Wednesday, August 15, 2007

Span of Time

Ever notice how much today's generation of children expect? I mean really expect?
Let me explain:

1)When my brother and I were growing up, a meal at McDonalds was seldom. And we did not ask for it, we were offered the opportunity (and of course happliy agreed!) The happy meal toy was a little plastic trinket and it certainly did not make noise or light up, but we were thrilled with it anyway as I remember. Today, if my children are given something similar, they don't appreciate it at all and expect something different. It is a challenge for parents these days to drive past a fast food joint and not have the kids yelling for something. (little tip, watch the movies 'Fast Food Nation' and 'Supersize Me' and I guarantee that it will be a long time before fast food places get any more of your money!)

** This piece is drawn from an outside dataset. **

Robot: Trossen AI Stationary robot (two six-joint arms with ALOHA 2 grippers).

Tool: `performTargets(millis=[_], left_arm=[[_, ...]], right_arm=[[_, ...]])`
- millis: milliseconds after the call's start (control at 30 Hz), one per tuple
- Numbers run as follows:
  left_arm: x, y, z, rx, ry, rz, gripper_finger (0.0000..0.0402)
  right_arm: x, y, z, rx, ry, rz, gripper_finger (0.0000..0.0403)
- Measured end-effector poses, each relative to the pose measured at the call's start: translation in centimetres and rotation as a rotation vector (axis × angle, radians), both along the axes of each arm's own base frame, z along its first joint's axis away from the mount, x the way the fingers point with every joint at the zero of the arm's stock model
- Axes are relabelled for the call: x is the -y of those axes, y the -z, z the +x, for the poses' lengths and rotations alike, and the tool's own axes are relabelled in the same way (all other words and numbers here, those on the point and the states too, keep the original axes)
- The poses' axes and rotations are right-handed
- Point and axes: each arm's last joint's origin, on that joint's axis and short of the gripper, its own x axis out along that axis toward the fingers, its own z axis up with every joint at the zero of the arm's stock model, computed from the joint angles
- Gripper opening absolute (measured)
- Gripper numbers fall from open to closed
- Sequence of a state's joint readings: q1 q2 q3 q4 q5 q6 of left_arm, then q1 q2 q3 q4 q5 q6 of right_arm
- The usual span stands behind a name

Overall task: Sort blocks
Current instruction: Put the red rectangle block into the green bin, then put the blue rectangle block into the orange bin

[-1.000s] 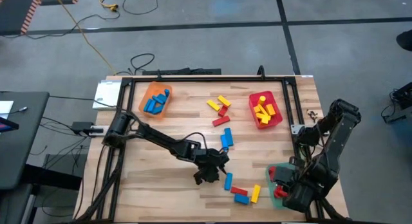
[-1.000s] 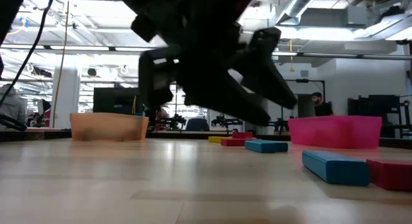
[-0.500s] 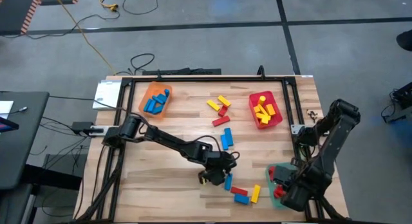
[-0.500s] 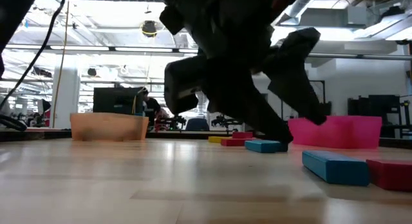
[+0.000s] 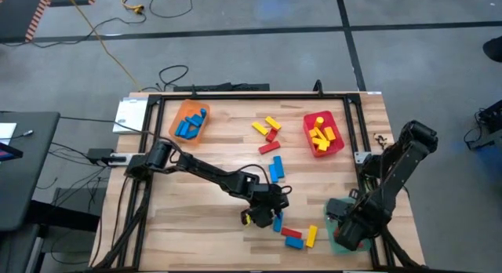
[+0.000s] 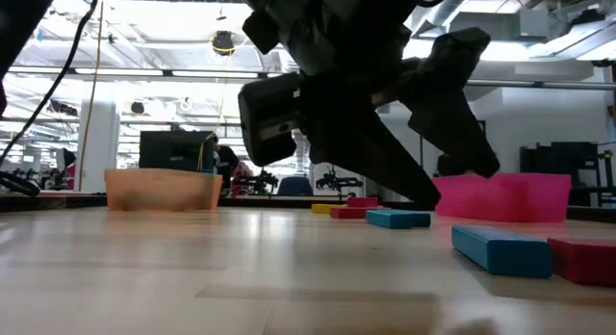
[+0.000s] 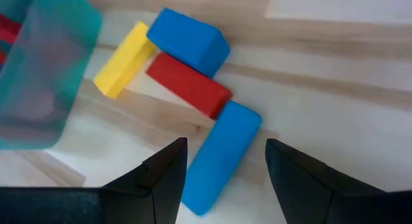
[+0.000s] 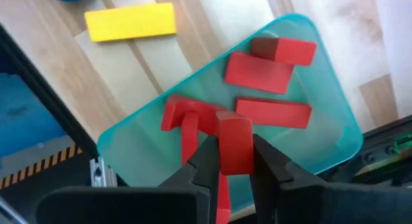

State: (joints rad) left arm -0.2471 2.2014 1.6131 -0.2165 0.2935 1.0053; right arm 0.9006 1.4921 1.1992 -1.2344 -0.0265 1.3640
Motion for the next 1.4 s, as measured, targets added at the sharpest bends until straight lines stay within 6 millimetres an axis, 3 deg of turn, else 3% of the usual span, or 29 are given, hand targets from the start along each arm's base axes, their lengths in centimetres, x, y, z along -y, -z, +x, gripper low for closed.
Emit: performTargets(millis=[367,767,967,1200,1400], left_arm=[[0.1,1.8,0.1,-0.091,-0.018,-0.067,0.0206],[-0.2,2.4,-0.4,-0.215,-0.073,-0.116,0.0206],[-0.3,2.6,-0.7,-0.259,-0.114,-0.116,0.0206],[-0.5,2.5,-0.8,-0.285,-0.216,-0.069,0.0206],[-1.0,1.7,-1.8,-0.384,-0.345,-0.046,0.0206]], right_arm=[[0.7,0.0,0.7,-0.01,0.037,-0.004,0.0084],[0.7,0.0,0.5,-0.074,0.034,0.036,0.0185],[1.0,-1.5,0.8,-0.059,0.038,0.027,0.0202],[1.2,-2.1,3.5,0.249,-0.083,-0.071,0.0196],[1.8,0.0,8.0,0.331,-0.231,-0.134,0.0196]])
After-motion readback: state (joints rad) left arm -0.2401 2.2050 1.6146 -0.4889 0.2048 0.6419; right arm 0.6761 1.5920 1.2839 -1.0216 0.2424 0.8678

2) Almost all baby toys are tricked out and juiced-up to perform for the child/infant while he/she stares in amazement. And then becomes more enraptured with the box it came in. The toys light up, they are programmed to sing all kinds of songs, they play all by themselves, without the assistance (or imagination for that matter) of the baby/infant. Supposedly this is supposed to enhance intelligence at an early age. IS it possible that the growing number of children who have difficulty focusing could be connected to the fact that even as babies they were constantly entertained thereby handicapping their abilities to think. If toys don't beep, chirp, sing, light-up, or require at the very least a battery, it is by many childrens' definition not a toy worth having. In essence--not a toy at all.

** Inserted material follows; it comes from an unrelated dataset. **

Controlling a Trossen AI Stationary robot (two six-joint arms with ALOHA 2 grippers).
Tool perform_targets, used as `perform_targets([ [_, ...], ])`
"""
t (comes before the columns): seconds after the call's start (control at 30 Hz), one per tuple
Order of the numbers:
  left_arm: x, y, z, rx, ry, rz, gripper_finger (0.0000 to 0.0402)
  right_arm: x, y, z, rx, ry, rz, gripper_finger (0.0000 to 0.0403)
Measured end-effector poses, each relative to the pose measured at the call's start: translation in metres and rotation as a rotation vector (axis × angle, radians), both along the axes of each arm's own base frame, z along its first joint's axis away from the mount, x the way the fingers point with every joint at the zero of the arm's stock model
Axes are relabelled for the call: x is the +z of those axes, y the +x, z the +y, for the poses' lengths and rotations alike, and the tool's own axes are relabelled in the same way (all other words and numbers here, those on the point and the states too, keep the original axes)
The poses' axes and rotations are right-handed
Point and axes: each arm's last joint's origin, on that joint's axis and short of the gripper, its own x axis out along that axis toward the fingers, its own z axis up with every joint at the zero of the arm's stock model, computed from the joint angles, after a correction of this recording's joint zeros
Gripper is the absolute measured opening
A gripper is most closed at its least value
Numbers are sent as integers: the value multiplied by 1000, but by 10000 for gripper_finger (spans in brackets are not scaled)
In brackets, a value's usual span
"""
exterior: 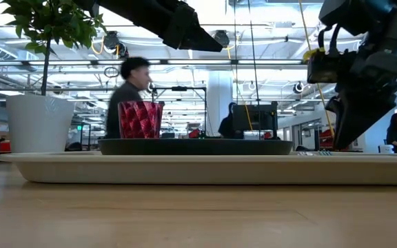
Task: Pick and place plate/cup/fork/spoon on tray
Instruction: Adjust the spoon position
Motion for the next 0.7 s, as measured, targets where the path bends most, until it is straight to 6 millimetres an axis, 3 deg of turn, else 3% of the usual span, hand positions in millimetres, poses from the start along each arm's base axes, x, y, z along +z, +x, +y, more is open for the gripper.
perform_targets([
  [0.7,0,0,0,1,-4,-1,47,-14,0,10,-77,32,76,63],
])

3)Children expect and demand the most expensive, name-brand clothing and shoes. They feel entitled to these items as if it is their right as children to simply have them. We as adults are quickly sucked into this because first of all the clothes are miniature replicas of adult clothes and that is just plain cute, and second of all, we want our children to 'fit in'. What does that really teach them though? How does this not perpetuate the media-infatuation with perfect body, perfect everything equals success and acceptance.

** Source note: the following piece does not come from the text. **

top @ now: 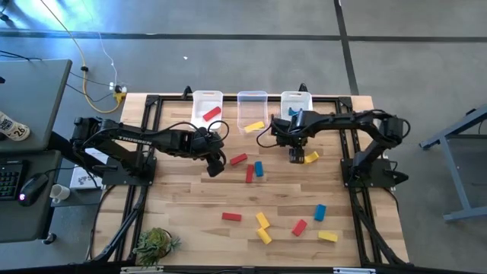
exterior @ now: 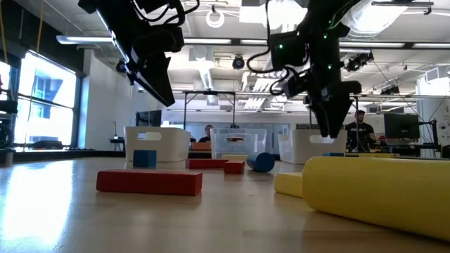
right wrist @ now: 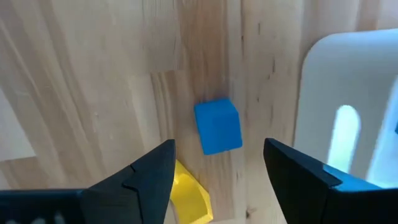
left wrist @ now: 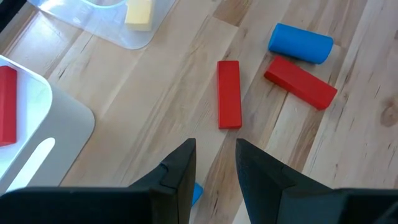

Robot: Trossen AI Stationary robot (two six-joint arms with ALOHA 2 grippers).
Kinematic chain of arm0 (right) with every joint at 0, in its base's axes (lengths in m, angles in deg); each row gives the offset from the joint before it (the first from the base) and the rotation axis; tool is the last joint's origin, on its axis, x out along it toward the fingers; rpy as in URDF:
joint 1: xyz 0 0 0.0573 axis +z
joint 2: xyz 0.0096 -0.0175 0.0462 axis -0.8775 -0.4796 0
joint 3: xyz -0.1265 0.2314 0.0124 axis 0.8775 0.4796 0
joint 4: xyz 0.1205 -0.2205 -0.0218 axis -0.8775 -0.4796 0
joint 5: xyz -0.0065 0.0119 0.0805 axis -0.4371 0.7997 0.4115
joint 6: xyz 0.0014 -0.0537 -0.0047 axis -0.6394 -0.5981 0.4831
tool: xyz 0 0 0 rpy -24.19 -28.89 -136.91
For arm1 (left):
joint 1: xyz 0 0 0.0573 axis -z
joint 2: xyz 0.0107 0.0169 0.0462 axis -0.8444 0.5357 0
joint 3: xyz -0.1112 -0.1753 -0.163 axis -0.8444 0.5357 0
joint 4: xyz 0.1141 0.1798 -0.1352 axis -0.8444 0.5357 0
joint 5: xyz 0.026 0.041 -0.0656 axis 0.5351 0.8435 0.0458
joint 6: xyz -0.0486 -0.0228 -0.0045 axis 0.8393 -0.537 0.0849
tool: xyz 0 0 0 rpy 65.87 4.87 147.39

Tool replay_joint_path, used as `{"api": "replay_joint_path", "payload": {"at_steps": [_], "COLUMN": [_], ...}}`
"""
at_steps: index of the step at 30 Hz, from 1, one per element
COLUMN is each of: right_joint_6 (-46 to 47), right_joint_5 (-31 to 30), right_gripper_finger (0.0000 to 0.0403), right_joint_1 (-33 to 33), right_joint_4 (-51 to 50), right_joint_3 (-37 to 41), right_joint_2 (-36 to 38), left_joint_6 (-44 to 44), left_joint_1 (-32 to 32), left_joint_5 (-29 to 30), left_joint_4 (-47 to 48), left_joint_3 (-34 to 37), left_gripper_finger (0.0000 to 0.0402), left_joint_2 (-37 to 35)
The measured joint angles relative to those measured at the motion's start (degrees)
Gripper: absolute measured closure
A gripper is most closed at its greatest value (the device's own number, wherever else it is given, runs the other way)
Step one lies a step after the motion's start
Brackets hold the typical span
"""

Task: Sort & place blocks by color
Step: Put the blue block into the right white bin

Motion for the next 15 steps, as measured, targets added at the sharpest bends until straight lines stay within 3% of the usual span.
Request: {"api": "replay_joint_path", "payload": {"at_steps": [15], "right_joint_6": [-1.08], "right_joint_5": [-2.91], "right_gripper_finger": [0.0171], "right_joint_1": [0.00], "right_joint_4": [1.31], "right_joint_3": [0.02], "right_joint_2": [-8.19], "left_joint_6": [0.00], "left_joint_1": [-0.02], "left_joint_5": [-0.15], "left_joint_4": [0.00], "left_joint_3": [0.00], "left_gripper_finger": [0.0300], "left_joint_2": [0.00]}}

4)Children these days think that they need phones. Cell phones. Children as young as 5 and 6 are walking around with phones. I find this appalling in most circumstances. (I realize that I am indeed in the minority with this opinion as well). I really don't think that any child or pre-adolescent needs a cell phone. I can possibly be convinced if the child reaches the age or situation where he/she is going to be walking home from school and staying alone, but even that is a stretch for me to say it is a necessity.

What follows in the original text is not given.